## ACTIVITY
Write out exactly what each line says, starting with the first line below and ending on the one with "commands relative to".

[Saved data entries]
■ ■ ■ ■ ■

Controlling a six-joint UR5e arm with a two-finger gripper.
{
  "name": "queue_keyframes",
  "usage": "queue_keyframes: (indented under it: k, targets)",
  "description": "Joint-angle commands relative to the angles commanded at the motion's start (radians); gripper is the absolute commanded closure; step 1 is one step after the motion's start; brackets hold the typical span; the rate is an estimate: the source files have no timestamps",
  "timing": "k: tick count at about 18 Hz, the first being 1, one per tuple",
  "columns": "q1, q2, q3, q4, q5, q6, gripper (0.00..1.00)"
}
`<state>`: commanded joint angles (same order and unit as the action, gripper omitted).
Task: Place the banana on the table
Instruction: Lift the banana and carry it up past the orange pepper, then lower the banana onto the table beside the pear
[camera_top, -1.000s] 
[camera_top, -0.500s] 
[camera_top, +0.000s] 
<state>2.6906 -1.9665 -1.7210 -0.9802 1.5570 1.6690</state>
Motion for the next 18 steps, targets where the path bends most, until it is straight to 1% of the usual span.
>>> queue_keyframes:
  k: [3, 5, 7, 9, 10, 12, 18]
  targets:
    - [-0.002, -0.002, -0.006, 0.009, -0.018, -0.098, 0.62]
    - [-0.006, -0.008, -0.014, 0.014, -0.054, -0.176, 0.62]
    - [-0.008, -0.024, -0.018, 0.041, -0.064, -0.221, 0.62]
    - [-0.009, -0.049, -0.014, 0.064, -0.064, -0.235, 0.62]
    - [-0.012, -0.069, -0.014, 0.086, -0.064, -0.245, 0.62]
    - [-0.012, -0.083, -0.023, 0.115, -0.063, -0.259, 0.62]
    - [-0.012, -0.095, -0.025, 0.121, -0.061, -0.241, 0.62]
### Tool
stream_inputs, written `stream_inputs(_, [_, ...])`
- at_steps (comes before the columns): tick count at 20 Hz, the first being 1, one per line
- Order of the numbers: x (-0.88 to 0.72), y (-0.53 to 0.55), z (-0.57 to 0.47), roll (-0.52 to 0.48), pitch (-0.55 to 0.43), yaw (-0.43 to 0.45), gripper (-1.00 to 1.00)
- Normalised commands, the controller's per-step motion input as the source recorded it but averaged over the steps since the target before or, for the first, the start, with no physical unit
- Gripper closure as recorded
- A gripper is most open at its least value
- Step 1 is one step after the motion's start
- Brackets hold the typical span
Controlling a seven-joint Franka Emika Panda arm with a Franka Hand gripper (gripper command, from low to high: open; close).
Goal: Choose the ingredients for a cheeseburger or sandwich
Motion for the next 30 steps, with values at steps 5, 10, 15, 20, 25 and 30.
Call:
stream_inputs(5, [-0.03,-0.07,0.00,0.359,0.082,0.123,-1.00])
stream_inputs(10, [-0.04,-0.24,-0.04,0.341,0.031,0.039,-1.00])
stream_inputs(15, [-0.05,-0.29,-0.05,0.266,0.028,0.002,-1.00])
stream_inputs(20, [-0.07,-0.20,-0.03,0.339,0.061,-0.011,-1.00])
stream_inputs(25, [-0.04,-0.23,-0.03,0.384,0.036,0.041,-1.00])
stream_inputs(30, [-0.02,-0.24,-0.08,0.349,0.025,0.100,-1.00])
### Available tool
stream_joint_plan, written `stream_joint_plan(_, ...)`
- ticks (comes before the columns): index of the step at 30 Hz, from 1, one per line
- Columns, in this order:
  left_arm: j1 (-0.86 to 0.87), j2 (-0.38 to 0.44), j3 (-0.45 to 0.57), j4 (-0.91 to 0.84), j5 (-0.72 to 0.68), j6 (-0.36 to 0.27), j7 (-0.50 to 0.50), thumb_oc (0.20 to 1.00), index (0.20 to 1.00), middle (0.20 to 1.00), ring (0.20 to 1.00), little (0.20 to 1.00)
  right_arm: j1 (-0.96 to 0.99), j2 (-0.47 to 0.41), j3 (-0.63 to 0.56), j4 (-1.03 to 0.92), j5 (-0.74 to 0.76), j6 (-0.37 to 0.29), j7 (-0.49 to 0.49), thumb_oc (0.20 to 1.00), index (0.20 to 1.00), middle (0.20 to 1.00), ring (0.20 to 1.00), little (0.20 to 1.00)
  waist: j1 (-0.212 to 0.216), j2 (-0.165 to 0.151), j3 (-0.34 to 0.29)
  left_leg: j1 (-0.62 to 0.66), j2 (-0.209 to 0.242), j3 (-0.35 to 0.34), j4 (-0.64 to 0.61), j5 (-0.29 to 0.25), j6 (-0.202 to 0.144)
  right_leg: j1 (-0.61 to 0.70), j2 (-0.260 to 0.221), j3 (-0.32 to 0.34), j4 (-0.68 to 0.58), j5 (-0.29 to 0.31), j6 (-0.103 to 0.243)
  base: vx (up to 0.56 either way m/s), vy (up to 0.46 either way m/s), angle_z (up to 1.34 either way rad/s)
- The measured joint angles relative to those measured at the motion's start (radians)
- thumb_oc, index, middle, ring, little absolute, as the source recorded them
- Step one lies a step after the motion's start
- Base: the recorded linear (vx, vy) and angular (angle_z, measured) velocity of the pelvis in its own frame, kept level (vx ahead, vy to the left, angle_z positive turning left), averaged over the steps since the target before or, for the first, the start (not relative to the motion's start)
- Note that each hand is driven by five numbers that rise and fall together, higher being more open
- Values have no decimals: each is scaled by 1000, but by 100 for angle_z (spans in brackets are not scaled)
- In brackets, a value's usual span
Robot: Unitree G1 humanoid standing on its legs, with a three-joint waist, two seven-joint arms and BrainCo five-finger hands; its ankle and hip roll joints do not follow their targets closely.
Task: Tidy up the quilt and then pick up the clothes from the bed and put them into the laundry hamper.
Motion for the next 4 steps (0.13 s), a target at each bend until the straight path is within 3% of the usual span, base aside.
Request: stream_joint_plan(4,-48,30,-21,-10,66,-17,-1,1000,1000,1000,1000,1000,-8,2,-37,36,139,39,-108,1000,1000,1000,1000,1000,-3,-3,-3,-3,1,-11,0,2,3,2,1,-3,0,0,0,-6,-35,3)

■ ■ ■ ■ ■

## TASK RESULT
Controlling a six-joint UR5e arm with a two-finger gripper.
{
  "name": "queue_keyframes",
  "usage": "queue_keyframes: (indented under it: k, targets)",
  "description": "Joint-angle commands relative to the angles commanded at the motion's start (radians); gripper is the absolute commanded closure; step 1 is one step after the motion's start; brackets hold the typical span; the rate is an estimate: the source files have no timestamps",

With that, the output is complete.